By Boston Globe's Farah Stockman | January 25, 2006

WASHINGTON -- A Swiss investigator for the Council of Europe said he is collecting mounting evidence that the United States has flown more than 100 terrorism suspects through Europe in recent years to countries where they could be tortured.

Dick Marty, who is charged with investigating reports of CIA prisoner transfers and detentions in Europe, called it ''highly unlikely" that European intelligence services were not aware of the practice, which he referred to as ''outsourcing torture."
Marty released an interim assessment in Strasbourg, France, yesterday that said he needed more time to determine whether secret CIA prisons had ever existed in Europe, as the Washington Post reported in November. But he said there was reason to continue the probe. Marty said he needed time to analyze flight logs of private planes used by the CIA in Europe and satellite imagery of airbases in Romania and other locations that were allegedly used as secret prisons, which he just received on Monday.
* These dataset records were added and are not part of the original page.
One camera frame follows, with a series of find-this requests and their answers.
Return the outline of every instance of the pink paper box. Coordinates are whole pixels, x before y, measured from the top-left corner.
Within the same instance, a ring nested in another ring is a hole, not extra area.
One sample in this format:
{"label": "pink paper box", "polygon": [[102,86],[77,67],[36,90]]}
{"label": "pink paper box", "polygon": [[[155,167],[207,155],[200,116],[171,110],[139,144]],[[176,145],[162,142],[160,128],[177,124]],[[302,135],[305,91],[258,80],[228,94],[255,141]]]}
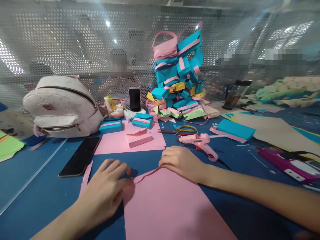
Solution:
{"label": "pink paper box", "polygon": [[137,132],[126,134],[126,138],[130,148],[153,140],[153,137],[147,128],[138,130]]}

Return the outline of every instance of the hand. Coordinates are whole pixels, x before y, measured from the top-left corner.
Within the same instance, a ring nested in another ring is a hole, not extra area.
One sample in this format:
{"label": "hand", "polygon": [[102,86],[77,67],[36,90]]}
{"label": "hand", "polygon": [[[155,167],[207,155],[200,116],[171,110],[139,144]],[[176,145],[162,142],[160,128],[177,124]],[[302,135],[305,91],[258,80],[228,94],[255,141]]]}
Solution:
{"label": "hand", "polygon": [[172,146],[162,152],[159,166],[168,168],[195,183],[205,184],[208,164],[200,161],[187,148]]}
{"label": "hand", "polygon": [[128,175],[131,174],[131,168],[127,163],[106,159],[92,177],[86,190],[71,206],[76,217],[83,220],[85,231],[89,231],[115,214],[122,201],[122,189],[133,182],[133,178],[119,180],[125,171]]}

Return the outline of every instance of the white backpack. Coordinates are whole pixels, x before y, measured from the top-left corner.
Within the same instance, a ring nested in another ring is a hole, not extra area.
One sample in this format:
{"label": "white backpack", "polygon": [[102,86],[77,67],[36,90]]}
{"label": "white backpack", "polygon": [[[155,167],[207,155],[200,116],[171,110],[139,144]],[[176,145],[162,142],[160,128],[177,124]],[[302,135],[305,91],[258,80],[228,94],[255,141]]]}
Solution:
{"label": "white backpack", "polygon": [[103,120],[90,92],[73,77],[41,78],[23,98],[23,106],[35,115],[36,125],[58,138],[89,136]]}

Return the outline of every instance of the smartphone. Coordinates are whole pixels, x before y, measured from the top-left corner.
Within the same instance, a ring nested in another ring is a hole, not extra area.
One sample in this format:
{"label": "smartphone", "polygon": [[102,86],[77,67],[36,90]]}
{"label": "smartphone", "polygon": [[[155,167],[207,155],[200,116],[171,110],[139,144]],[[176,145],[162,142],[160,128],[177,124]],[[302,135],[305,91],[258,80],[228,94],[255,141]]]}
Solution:
{"label": "smartphone", "polygon": [[130,88],[129,89],[129,101],[130,101],[130,111],[140,112],[140,89]]}
{"label": "smartphone", "polygon": [[85,138],[58,177],[82,176],[89,165],[101,138]]}

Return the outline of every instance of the scissors handle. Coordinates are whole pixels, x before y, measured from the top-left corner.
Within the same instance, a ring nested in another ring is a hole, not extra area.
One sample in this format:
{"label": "scissors handle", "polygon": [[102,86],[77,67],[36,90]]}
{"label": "scissors handle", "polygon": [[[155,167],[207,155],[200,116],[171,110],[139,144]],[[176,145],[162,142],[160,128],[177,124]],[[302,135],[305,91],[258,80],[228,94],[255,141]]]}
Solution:
{"label": "scissors handle", "polygon": [[193,127],[193,126],[189,126],[189,125],[183,125],[183,126],[181,126],[181,127],[178,127],[177,128],[177,130],[179,131],[179,132],[197,132],[198,131],[198,129],[196,129],[195,127]]}

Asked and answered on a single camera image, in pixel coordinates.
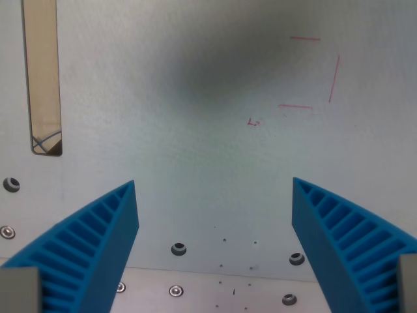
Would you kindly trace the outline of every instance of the small hole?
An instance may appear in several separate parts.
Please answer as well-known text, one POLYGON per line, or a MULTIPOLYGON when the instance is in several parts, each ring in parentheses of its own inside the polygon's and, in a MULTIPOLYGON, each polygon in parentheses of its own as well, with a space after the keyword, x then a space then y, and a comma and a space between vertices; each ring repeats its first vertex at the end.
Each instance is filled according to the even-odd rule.
POLYGON ((305 260, 306 258, 301 253, 293 253, 289 258, 289 263, 297 266, 303 264, 305 260))
POLYGON ((17 179, 13 177, 7 177, 3 181, 3 187, 9 192, 17 192, 20 189, 20 184, 17 179))
POLYGON ((18 182, 18 180, 17 179, 15 179, 15 178, 10 178, 10 182, 14 185, 14 186, 20 186, 20 184, 19 184, 19 182, 18 182))
POLYGON ((187 252, 187 248, 183 243, 175 243, 171 247, 171 252, 174 256, 183 256, 187 252))

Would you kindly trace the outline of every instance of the white panel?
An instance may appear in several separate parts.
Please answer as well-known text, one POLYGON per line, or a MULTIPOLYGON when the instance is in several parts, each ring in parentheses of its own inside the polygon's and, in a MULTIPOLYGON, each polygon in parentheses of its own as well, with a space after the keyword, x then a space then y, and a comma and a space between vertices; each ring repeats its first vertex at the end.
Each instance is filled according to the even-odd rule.
POLYGON ((111 313, 133 308, 146 313, 330 313, 316 282, 133 268, 124 270, 122 281, 126 291, 116 295, 111 313), (183 287, 184 295, 171 297, 173 285, 183 287), (297 296, 293 306, 282 304, 288 293, 297 296))
POLYGON ((11 256, 63 217, 61 158, 31 152, 21 1, 0 0, 0 226, 16 237, 0 240, 11 256), (3 188, 16 178, 17 193, 3 188))
POLYGON ((129 266, 299 280, 314 275, 288 262, 294 176, 417 234, 416 14, 410 0, 59 1, 67 214, 135 179, 129 266))

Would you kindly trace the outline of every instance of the metal screw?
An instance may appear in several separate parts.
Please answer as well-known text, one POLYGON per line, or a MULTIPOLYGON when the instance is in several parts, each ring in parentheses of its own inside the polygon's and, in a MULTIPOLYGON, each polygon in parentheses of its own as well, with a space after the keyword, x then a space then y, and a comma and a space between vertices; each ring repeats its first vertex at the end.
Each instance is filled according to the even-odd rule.
POLYGON ((181 286, 178 286, 178 285, 174 285, 174 286, 170 287, 170 289, 169 289, 169 294, 172 297, 180 297, 180 296, 182 296, 183 293, 184 293, 184 289, 181 286))
POLYGON ((0 228, 0 235, 5 239, 13 239, 14 236, 16 236, 16 233, 10 226, 2 226, 0 228))
POLYGON ((124 284, 124 282, 119 282, 119 285, 117 286, 117 293, 122 293, 126 290, 126 285, 124 284))

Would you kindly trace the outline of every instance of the red handwritten mark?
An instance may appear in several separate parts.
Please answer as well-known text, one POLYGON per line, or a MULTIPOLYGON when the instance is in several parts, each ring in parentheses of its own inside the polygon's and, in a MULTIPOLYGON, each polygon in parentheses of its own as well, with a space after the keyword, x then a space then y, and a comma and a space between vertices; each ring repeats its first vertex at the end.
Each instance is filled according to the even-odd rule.
POLYGON ((297 39, 297 40, 312 40, 312 41, 320 41, 320 38, 312 38, 312 37, 295 37, 291 36, 290 39, 297 39))
POLYGON ((299 108, 299 109, 313 109, 312 106, 294 106, 292 104, 280 104, 280 108, 299 108))
POLYGON ((334 83, 335 83, 335 81, 336 81, 336 74, 338 73, 339 63, 340 63, 340 55, 338 55, 338 61, 337 61, 337 63, 336 63, 336 70, 334 71, 334 77, 333 77, 332 90, 330 91, 330 97, 329 97, 329 99, 328 99, 328 103, 330 103, 330 102, 332 101, 332 95, 333 95, 334 83))
POLYGON ((260 122, 260 121, 256 121, 255 124, 252 124, 251 120, 252 120, 252 118, 250 118, 249 122, 248 122, 248 125, 250 125, 250 126, 257 126, 257 125, 260 125, 261 123, 263 123, 263 122, 260 122))

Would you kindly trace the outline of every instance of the red marker line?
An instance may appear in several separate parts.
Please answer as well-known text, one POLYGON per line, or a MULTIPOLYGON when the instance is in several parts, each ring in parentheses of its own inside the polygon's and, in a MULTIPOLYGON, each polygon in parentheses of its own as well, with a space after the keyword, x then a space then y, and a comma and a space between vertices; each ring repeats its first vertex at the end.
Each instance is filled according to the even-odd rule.
POLYGON ((289 37, 290 39, 298 39, 298 40, 312 40, 312 41, 320 41, 320 38, 312 38, 312 37, 296 37, 296 36, 291 36, 289 37))
POLYGON ((338 73, 339 63, 340 63, 340 55, 338 55, 338 61, 336 63, 336 70, 334 71, 332 90, 330 91, 330 97, 328 99, 328 103, 330 103, 332 101, 332 95, 333 95, 333 89, 334 89, 334 82, 336 81, 336 74, 338 73))
POLYGON ((312 106, 293 106, 292 104, 280 104, 280 108, 299 108, 299 109, 313 109, 312 106))

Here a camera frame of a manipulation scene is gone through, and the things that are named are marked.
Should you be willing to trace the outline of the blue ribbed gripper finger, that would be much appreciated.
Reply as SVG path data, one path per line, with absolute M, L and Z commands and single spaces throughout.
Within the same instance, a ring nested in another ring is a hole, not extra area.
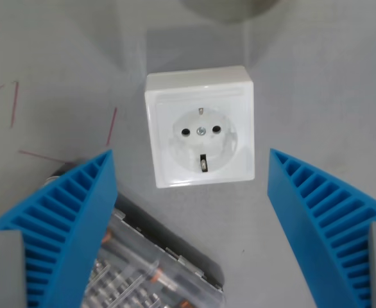
M 276 149 L 268 197 L 317 307 L 371 307 L 370 227 L 376 200 Z
M 108 150 L 0 217 L 0 231 L 22 234 L 28 307 L 80 307 L 116 199 Z

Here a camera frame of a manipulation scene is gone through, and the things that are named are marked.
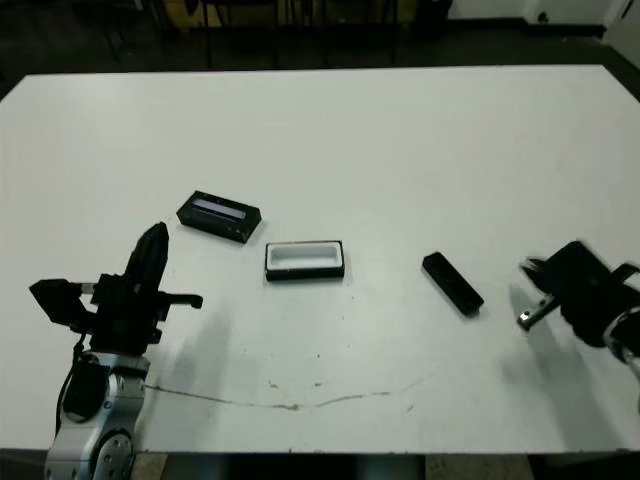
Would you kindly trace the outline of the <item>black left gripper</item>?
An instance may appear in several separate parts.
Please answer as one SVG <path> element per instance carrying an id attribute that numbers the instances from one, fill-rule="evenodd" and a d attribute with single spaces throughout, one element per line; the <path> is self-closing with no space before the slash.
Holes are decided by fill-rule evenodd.
<path id="1" fill-rule="evenodd" d="M 138 240 L 123 274 L 103 274 L 93 284 L 79 285 L 80 293 L 89 295 L 96 306 L 94 311 L 84 311 L 79 321 L 79 332 L 91 337 L 92 349 L 142 355 L 160 341 L 158 324 L 166 320 L 173 305 L 202 307 L 200 295 L 159 289 L 168 245 L 166 224 L 156 223 Z"/>

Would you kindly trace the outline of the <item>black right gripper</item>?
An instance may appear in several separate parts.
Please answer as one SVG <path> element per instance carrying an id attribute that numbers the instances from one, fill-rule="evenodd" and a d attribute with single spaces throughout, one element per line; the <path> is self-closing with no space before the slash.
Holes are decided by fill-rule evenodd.
<path id="1" fill-rule="evenodd" d="M 612 269 L 580 240 L 548 258 L 527 257 L 523 273 L 543 294 L 542 300 L 517 319 L 528 332 L 559 310 L 573 333 L 594 348 L 605 346 L 605 331 L 629 310 L 629 265 Z"/>

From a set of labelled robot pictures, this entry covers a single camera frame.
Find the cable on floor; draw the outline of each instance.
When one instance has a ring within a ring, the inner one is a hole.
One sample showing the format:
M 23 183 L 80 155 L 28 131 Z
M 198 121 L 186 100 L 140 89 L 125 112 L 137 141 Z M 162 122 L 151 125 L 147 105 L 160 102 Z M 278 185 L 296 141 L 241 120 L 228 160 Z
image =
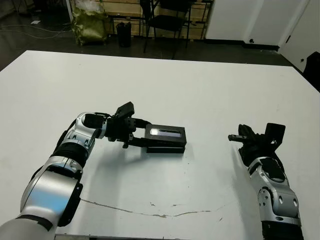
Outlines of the cable on floor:
M 30 27 L 30 28 L 34 28 L 34 29 L 40 29 L 43 31 L 47 31 L 50 33 L 61 33 L 61 31 L 51 31 L 45 28 L 41 28 L 41 27 L 37 27 L 37 26 L 30 26 L 30 25 L 5 25 L 5 26 L 0 26 L 0 28 L 8 28 L 8 27 Z
M 0 32 L 11 32 L 11 33 L 19 33 L 19 34 L 25 34 L 25 35 L 28 35 L 32 38 L 35 38 L 35 39 L 53 39 L 55 37 L 57 37 L 59 34 L 61 33 L 66 33 L 66 32 L 71 32 L 72 30 L 69 30 L 69 31 L 59 31 L 56 35 L 53 35 L 53 36 L 46 36 L 46 37 L 40 37 L 40 36 L 34 36 L 34 35 L 31 35 L 29 33 L 26 33 L 24 31 L 14 31 L 14 30 L 0 30 Z

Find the plastic bag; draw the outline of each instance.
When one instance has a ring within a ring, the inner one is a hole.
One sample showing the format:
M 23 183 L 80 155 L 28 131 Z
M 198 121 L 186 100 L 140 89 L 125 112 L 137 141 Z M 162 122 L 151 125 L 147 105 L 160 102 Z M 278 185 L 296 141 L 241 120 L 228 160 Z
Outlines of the plastic bag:
M 85 10 L 86 12 L 96 12 L 99 14 L 104 13 L 104 8 L 95 0 L 76 0 L 75 6 L 78 9 Z
M 72 16 L 72 30 L 78 44 L 106 42 L 108 34 L 105 21 L 108 15 L 100 3 L 94 0 L 76 0 Z

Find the black trash bin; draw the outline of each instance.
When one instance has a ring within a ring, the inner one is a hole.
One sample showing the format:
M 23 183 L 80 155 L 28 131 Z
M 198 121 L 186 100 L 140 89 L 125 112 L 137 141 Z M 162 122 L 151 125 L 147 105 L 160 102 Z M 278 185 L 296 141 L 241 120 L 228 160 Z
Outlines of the black trash bin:
M 120 22 L 116 26 L 116 32 L 118 34 L 118 41 L 120 47 L 130 47 L 131 46 L 131 23 Z

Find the black cable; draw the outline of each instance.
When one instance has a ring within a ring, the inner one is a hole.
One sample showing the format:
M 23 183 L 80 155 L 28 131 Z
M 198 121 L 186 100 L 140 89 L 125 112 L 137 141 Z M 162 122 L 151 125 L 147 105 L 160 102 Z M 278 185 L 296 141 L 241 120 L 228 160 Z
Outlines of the black cable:
M 18 14 L 20 13 L 20 12 L 19 12 L 19 9 L 20 9 L 21 3 L 22 3 L 22 0 L 20 0 L 19 6 L 18 6 L 18 8 L 16 9 L 16 11 L 18 12 Z

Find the white wall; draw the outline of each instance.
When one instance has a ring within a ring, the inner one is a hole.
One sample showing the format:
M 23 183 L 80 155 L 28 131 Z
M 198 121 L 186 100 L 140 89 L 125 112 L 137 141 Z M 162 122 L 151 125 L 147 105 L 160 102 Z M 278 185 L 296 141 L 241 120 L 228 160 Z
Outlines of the white wall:
M 243 40 L 257 0 L 215 0 L 207 39 Z
M 284 31 L 294 16 L 301 0 L 264 0 L 253 28 L 244 41 L 278 46 Z
M 207 39 L 281 46 L 308 0 L 215 0 Z
M 300 71 L 306 67 L 307 57 L 320 52 L 320 0 L 310 0 L 291 37 L 279 52 Z

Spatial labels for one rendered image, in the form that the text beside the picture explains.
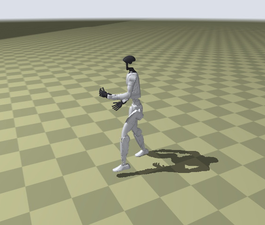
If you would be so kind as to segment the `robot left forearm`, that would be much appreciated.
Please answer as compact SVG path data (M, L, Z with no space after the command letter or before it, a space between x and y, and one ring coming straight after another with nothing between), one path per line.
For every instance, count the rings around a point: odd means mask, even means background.
M112 99L112 100L123 100L123 99L129 98L129 94L128 93L112 94L112 95L107 95L107 98Z

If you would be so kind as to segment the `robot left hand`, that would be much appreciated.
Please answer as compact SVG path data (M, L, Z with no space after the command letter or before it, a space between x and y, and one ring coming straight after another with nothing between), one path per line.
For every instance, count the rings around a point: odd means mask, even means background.
M101 88L100 88L100 90L99 90L99 96L101 96L101 97L106 97L107 98L107 95L112 95L112 94L110 94L110 93L107 93L105 90L104 90L104 88L102 87L102 89L103 89L103 91L101 90Z

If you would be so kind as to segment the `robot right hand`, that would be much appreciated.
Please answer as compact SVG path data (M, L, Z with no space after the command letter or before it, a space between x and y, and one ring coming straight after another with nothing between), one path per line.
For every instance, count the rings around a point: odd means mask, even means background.
M126 101L127 102L127 101ZM115 108L114 110L118 110L119 108L121 108L121 106L122 106L122 104L125 104L126 102L122 102L122 100L121 100L121 102L114 102L113 104L115 104L116 103L116 105L113 105L112 107L113 108ZM115 106L115 107L114 107ZM117 108L116 108L117 107Z

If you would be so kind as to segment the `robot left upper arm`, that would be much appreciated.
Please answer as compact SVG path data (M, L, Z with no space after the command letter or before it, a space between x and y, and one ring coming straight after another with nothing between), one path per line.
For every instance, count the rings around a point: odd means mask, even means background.
M128 79L128 86L127 86L127 93L129 94L129 98L131 97L132 95L132 91L133 91L133 87L134 87L134 84L136 82L136 76L135 75L130 75L129 76L129 79ZM127 99L129 99L127 98Z

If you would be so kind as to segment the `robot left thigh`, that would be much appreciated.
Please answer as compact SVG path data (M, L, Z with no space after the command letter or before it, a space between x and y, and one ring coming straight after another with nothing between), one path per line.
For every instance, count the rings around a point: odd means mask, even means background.
M132 128L133 126L135 125L135 122L137 120L141 120L143 118L143 113L142 113L142 110L141 109L138 109L138 110L134 110L130 116L127 118L124 126L123 126L123 129L122 129L122 134L121 134L121 140L123 139L123 137L125 136L128 136L129 135L127 134ZM129 137L130 139L130 137Z

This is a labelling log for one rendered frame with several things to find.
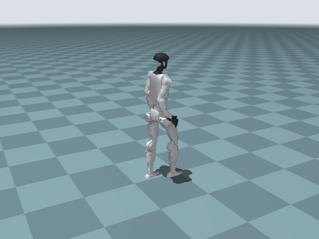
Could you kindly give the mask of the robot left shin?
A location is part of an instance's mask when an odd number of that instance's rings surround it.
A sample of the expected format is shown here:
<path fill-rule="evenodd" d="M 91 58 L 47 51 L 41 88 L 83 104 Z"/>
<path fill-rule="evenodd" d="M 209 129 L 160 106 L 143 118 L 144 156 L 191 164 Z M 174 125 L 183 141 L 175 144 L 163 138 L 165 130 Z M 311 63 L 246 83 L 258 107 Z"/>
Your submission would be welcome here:
<path fill-rule="evenodd" d="M 153 173 L 155 157 L 156 157 L 156 148 L 153 151 L 147 150 L 147 143 L 146 143 L 146 162 L 148 166 L 149 175 L 152 175 Z"/>

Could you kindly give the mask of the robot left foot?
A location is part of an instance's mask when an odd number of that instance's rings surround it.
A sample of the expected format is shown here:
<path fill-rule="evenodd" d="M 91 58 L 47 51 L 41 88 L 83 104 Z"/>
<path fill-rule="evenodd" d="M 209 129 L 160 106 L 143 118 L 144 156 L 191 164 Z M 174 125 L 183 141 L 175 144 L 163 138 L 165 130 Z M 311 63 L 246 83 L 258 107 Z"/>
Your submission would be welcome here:
<path fill-rule="evenodd" d="M 154 172 L 152 173 L 152 175 L 149 175 L 149 173 L 148 173 L 148 174 L 145 175 L 145 178 L 146 178 L 146 179 L 149 179 L 149 178 L 151 178 L 151 177 L 154 177 L 154 176 L 158 175 L 159 173 L 160 173 L 159 171 L 154 171 Z"/>

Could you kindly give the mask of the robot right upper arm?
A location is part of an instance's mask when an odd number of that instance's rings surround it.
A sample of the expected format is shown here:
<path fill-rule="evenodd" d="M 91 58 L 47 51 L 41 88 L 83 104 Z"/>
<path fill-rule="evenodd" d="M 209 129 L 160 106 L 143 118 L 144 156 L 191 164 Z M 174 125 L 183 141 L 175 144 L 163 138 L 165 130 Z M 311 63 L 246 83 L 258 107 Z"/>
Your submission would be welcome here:
<path fill-rule="evenodd" d="M 161 86 L 161 89 L 160 89 L 160 92 L 159 92 L 159 95 L 157 98 L 158 104 L 159 104 L 160 99 L 164 99 L 163 97 L 166 95 L 169 87 L 171 86 L 172 80 L 169 77 L 164 76 L 161 83 L 162 83 L 162 86 Z"/>

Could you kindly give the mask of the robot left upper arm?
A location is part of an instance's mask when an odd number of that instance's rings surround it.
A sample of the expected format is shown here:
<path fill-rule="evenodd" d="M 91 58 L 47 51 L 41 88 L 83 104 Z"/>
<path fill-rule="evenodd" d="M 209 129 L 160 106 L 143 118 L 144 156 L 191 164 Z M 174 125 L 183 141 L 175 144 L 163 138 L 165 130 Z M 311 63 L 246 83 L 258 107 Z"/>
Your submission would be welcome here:
<path fill-rule="evenodd" d="M 148 72 L 148 79 L 147 79 L 147 82 L 146 82 L 146 87 L 145 87 L 145 95 L 147 96 L 150 96 L 150 74 L 151 74 L 152 71 L 149 71 Z"/>

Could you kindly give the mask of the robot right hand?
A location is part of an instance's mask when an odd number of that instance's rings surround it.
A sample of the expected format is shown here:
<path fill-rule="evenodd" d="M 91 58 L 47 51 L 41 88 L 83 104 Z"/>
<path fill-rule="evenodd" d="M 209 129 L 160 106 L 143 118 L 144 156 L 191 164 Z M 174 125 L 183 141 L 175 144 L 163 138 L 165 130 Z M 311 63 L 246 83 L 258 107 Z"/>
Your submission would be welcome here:
<path fill-rule="evenodd" d="M 175 127 L 177 127 L 178 119 L 177 119 L 176 117 L 177 117 L 177 116 L 172 116 L 171 119 L 169 119 L 169 118 L 166 118 L 166 119 L 169 120 L 169 121 L 171 121 L 171 122 L 175 125 Z"/>

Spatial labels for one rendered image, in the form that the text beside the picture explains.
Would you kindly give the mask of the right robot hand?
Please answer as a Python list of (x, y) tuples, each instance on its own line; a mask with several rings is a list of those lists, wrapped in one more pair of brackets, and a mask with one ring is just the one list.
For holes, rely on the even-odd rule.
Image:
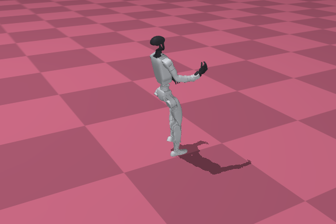
[(199, 71), (197, 71), (194, 75), (196, 76), (196, 75), (202, 75), (202, 74), (204, 74), (207, 70), (208, 70), (208, 68), (207, 68), (207, 64), (204, 62), (204, 65), (203, 65), (203, 63), (201, 62), (201, 68), (199, 69)]

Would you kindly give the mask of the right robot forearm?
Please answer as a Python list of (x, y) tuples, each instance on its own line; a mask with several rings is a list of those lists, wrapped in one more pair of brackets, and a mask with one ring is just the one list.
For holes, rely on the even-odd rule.
[(197, 80), (197, 79), (199, 79), (200, 78), (200, 74), (198, 74), (198, 75), (191, 75), (191, 76), (178, 76), (178, 81), (179, 82), (184, 82), (184, 83), (186, 83), (186, 82), (194, 82), (195, 80)]

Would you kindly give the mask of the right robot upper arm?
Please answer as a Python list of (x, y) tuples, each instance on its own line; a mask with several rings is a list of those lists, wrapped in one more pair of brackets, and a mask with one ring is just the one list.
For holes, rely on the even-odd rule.
[(181, 75), (177, 75), (177, 71), (176, 71), (176, 69), (175, 69), (175, 67), (173, 65), (172, 60), (168, 59), (168, 58), (164, 58), (162, 60), (162, 63), (163, 63), (163, 66), (168, 69), (168, 71), (170, 72), (170, 74), (172, 75), (172, 77), (174, 78), (174, 80), (176, 82), (179, 82), (177, 78), (178, 78), (178, 76), (181, 76)]

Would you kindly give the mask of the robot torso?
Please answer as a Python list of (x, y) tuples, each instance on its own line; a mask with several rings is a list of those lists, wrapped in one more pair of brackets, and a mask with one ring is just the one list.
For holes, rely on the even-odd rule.
[(153, 55), (151, 56), (151, 62), (152, 62), (154, 75), (156, 77), (157, 82), (161, 84), (160, 88), (157, 89), (157, 97), (161, 101), (166, 102), (165, 100), (166, 96), (168, 95), (171, 96), (172, 94), (172, 91), (169, 89), (169, 86), (170, 86), (169, 83), (172, 82), (172, 75), (170, 74), (168, 69), (163, 66), (162, 60), (164, 58), (168, 58), (168, 56), (161, 53), (161, 57), (155, 58), (153, 57)]

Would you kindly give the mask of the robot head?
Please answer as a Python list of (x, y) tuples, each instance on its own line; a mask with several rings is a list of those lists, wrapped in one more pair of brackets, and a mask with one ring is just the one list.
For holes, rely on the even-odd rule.
[[(155, 58), (159, 58), (159, 57), (161, 57), (162, 50), (165, 49), (165, 47), (164, 47), (164, 42), (165, 42), (165, 38), (162, 37), (162, 36), (155, 36), (155, 37), (153, 37), (153, 38), (150, 40), (150, 44), (151, 44), (151, 45), (159, 46), (159, 48), (156, 49), (156, 52), (155, 52), (155, 54), (153, 55), (153, 57), (155, 57)], [(161, 46), (161, 45), (162, 45), (162, 46)]]
He also cited the need to find out more about allegations published this month by Switzerland's SonntagsBlick newspaper, that detention centers had existed in Bulgaria, Macedonia, Kosovo, and Ukraine, as well as Romania and Poland.
The newspaper said Swiss intelligence services had intercepted a fax from the Egyptian Ministry of European Affairs to the Egyptian Embassy in London in November listing those countries as past locations of secret detention centers. The Swiss government has since set up an investigation into how the information made it into the press.
Yesterday, State Department spokesman Sean McCormack dismissed Marty's interim assessment as ''the same old reports wrapped up in some new rhetoric."

But others said the European probe underscores how the United States risks alienating crucial allies in the war on terror by using tactics that human rights groups have condemned for decades. ''It's embarrassing that the Council of Europe is investigating practices of the United States, of the CIA," said Representative Edward J. Markey, a Massachusetts Democrat, who has asked the House International Relations Committee to set up a probe into the alleged secret prisoner transfers. ''The United States should be leading the effort to investigate violations of human rights, not being dragged by Europe to acknowledge the outsourcing of torture, which has been the US policy."

Monday, January 09, 2006

Swiss may have known about secret CIA prisons

...or is it just a swiss media hype - a strom in a teacup?

The Swiss intelligence community has allegedly been aware of secret CIA prisons in eastern Europe for nearly two months, according to leaked documents.

The intelligence services are refusing to comment on the affair, revealed at the weekend by the SonntagsBlick newspaper.
According to the SonntagsBlick, Swiss military intelligence intercepted a fax received by the Egyptian embassy in London supposedly confirming the existence of the detention centres.

The message was picked up by the secret service's Onyx satellite listening system on November 10, just three days after the Council of Europe launched its investigation into allegations that the CIA was running secret interrogation centres in Europe.

The non-governmental organisation Human Rights Watch had claimed shortly beforehand that American intelligence services were interrogating suspected members of Osama bin Laden's al Qaeda network at these centres.

The NGO also claimed that American planes had carried prisoners from Kabul to Polish and Romanian military facilities on at least two occasions.

The Egyptian fax stated that 23 Iraqi and Afghan citizens had been transferred to a Romanian military base near the port of Constanza for interrogation purposes. It added that similar detention centres had been set up in Ukraine, Kosovo, Macedonia and Bulgaria.

The SonntagsBlick's story is based on a document leaked from military intelligence. The complete contents of the report are classified as "secret".

Jean-Blaise Defago, a spokesman for the defence ministry, declined to comment on the contents of the document, saying only that the authorities did not know how the newspaper had got hold of it.

He told swissinfo that Defence Minister Samuel Schmid had ordered an inquiry and confirmed that legal steps were being considered. The parliament's control committee, which oversees military intelligence, has been informed of the leak.

Dick Marty, who is leading the Council of Europe's investigation into the prison allegations, is cautious about the SonntagsBlick's revelations.

"I cannot say whether this is an authentic document, and furthermore the fax relays information confirming things we already knew," he told swissinfo."But it seems inappropriate to me to talk of absolute proof. It is the kind of scoop I was expecting to see and I'm sure there will be plenty more."

A more pressing concern in his view is how the document came to light."How is it that the Swiss intelligence services are intercepting messages between Cairo and the Egyptian embassy in London?" he asked. "Or is it another foreign [security] service that passed on the information to Switzerland and then to the SonntagsBlick?"